Problem to work on:
Word for word, repeat the data that follows. Do not include the pictures.

Material provided:
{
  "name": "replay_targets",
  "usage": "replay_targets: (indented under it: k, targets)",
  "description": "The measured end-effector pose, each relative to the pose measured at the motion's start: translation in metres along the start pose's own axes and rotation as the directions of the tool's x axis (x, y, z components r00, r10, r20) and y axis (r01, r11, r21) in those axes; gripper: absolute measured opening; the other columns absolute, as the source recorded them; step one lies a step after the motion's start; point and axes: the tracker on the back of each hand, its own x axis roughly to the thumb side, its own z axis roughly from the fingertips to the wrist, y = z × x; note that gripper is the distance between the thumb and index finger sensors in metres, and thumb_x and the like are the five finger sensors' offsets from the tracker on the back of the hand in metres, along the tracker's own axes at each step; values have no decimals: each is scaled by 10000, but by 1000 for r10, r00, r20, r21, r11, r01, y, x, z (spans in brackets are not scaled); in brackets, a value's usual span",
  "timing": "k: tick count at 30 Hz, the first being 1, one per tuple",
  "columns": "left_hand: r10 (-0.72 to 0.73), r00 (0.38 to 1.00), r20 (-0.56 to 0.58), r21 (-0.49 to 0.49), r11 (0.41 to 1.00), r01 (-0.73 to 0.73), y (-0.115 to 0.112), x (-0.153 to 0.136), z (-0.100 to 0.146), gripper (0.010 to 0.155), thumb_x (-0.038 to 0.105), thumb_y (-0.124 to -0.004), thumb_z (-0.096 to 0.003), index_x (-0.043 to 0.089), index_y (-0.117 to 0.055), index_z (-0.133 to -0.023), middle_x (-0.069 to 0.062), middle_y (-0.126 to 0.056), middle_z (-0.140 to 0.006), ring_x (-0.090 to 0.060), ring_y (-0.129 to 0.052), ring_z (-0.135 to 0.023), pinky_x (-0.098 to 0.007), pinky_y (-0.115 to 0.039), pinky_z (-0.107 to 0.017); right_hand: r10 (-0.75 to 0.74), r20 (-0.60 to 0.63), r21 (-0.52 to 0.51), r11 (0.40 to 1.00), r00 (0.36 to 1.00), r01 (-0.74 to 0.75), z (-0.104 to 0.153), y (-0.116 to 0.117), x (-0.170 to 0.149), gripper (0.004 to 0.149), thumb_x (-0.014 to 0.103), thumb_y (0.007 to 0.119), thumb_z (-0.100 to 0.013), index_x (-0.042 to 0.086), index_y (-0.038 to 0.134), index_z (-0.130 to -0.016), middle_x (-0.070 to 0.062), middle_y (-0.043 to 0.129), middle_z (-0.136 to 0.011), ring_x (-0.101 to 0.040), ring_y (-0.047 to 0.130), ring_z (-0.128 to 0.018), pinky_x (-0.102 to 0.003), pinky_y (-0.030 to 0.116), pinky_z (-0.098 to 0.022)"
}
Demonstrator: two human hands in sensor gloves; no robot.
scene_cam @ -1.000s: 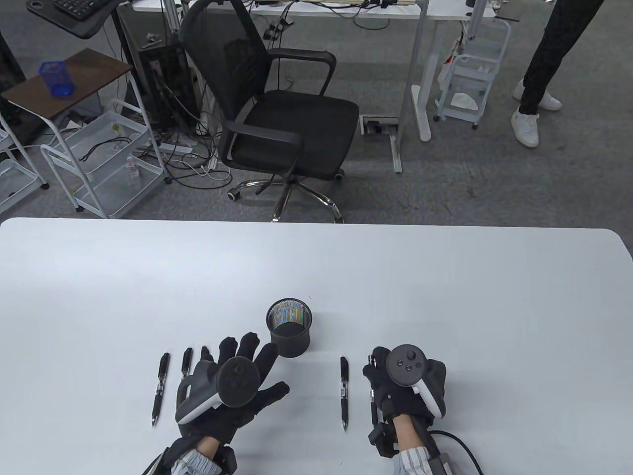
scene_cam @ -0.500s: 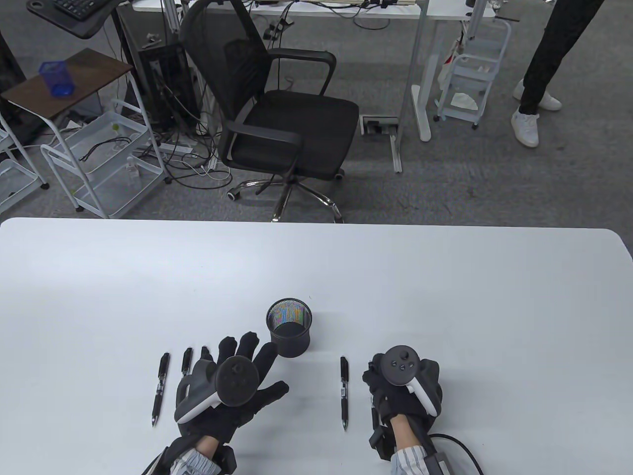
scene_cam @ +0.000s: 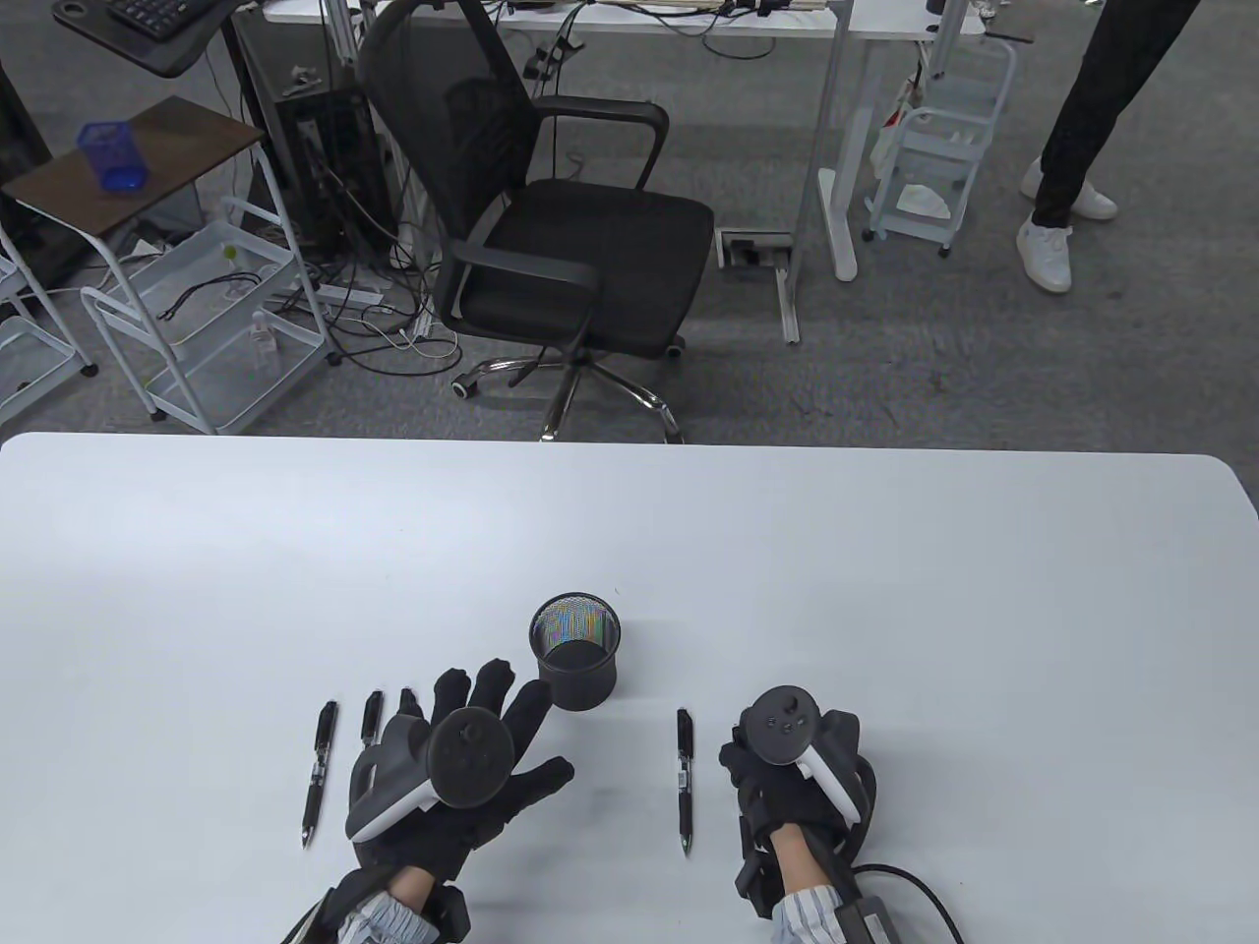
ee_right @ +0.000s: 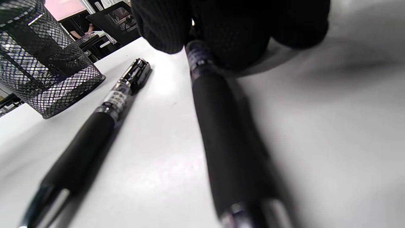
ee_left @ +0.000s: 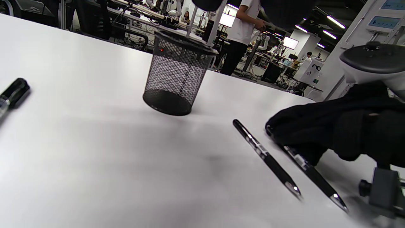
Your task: Press to open click pens
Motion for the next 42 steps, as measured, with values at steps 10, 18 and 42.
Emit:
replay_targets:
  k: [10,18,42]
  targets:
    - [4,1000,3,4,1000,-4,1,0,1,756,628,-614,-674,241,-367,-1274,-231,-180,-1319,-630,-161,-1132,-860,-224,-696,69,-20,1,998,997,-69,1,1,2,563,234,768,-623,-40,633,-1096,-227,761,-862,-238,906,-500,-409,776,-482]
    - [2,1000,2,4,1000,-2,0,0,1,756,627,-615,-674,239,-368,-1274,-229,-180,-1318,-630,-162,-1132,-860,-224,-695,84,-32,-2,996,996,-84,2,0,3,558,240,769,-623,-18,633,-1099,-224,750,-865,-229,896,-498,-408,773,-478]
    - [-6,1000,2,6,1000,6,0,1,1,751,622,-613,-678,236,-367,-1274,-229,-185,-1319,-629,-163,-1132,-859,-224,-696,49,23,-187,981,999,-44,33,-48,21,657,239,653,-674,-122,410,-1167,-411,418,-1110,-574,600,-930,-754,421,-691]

Response to the exercise:
{
  "name": "replay_targets",
  "usage": "replay_targets: (indented under it: k, targets)",
  "description": "The measured end-effector pose, each relative to the pose measured at the motion's start: translation in metres along the start pose's own axes and rotation as the directions of the tool's x axis (x, y, z components r00, r10, r20) and y axis (r01, r11, r21) in those axes; gripper: absolute measured opening; the other columns absolute, as the source recorded them; step one lies a step after the motion's start; point and axes: the tracker on the back of each hand, its own x axis roughly to the thumb side, its own z axis roughly from the fingertips to the wrist, y = z × x; note that gripper is the distance between the thumb and index finger sensors in metres, and thumb_x and the like are the five finger sensors' offsets from the tracker on the back of the hand in metres, along the tracker's own axes at each step; values have no decimals: each is scaled by 10000, but by 1000 for r10, r00, r20, r21, r11, r01, y, x, z (spans in brackets are not scaled); in brackets, a value's usual span",
  "timing": "k: tick count at 30 Hz, the first being 1, one per tuple",
  "columns": "left_hand: r10 (-0.72 to 0.73), r00 (0.38 to 1.00), r20 (-0.56 to 0.58), r21 (-0.49 to 0.49), r11 (0.41 to 1.00), r01 (-0.73 to 0.73), y (-0.115 to 0.112), x (-0.153 to 0.136), z (-0.100 to 0.146), gripper (0.010 to 0.155), thumb_x (-0.038 to 0.105), thumb_y (-0.124 to -0.004), thumb_z (-0.096 to 0.003), index_x (-0.043 to 0.089), index_y (-0.117 to 0.055), index_z (-0.133 to -0.023), middle_x (-0.069 to 0.062), middle_y (-0.126 to 0.056), middle_z (-0.140 to 0.006), ring_x (-0.090 to 0.060), ring_y (-0.129 to 0.052), ring_z (-0.135 to 0.023), pinky_x (-0.098 to 0.007), pinky_y (-0.115 to 0.039), pinky_z (-0.107 to 0.017); right_hand: r10 (-0.75 to 0.74), r20 (-0.60 to 0.63), r21 (-0.52 to 0.51), r11 (0.40 to 1.00), r00 (0.36 to 1.00), r01 (-0.74 to 0.75), z (-0.104 to 0.153), y (-0.116 to 0.117), x (-0.170 to 0.149), gripper (0.004 to 0.149), thumb_x (-0.014 to 0.103), thumb_y (0.007 to 0.119), thumb_z (-0.100 to 0.013), index_x (-0.042 to 0.086), index_y (-0.038 to 0.134), index_z (-0.130 to -0.016), middle_x (-0.070 to 0.062), middle_y (-0.043 to 0.129), middle_z (-0.136 to 0.011), ring_x (-0.101 to 0.040), ring_y (-0.047 to 0.130), ring_z (-0.128 to 0.018), pinky_x (-0.102 to 0.003), pinky_y (-0.030 to 0.116), pinky_z (-0.098 to 0.022)"
}
Demonstrator: two human hands in sensor gloves; no robot.
scene_cam @ -1.000s: 
scene_cam @ -0.500s: 
scene_cam @ +0.000s: 
ee_right @ +0.000s: 
ee_left @ +0.000s: 
Your task: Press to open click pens
Motion for the next 42 steps, as measured, with values at steps 10, 18 and 42.
Emit:
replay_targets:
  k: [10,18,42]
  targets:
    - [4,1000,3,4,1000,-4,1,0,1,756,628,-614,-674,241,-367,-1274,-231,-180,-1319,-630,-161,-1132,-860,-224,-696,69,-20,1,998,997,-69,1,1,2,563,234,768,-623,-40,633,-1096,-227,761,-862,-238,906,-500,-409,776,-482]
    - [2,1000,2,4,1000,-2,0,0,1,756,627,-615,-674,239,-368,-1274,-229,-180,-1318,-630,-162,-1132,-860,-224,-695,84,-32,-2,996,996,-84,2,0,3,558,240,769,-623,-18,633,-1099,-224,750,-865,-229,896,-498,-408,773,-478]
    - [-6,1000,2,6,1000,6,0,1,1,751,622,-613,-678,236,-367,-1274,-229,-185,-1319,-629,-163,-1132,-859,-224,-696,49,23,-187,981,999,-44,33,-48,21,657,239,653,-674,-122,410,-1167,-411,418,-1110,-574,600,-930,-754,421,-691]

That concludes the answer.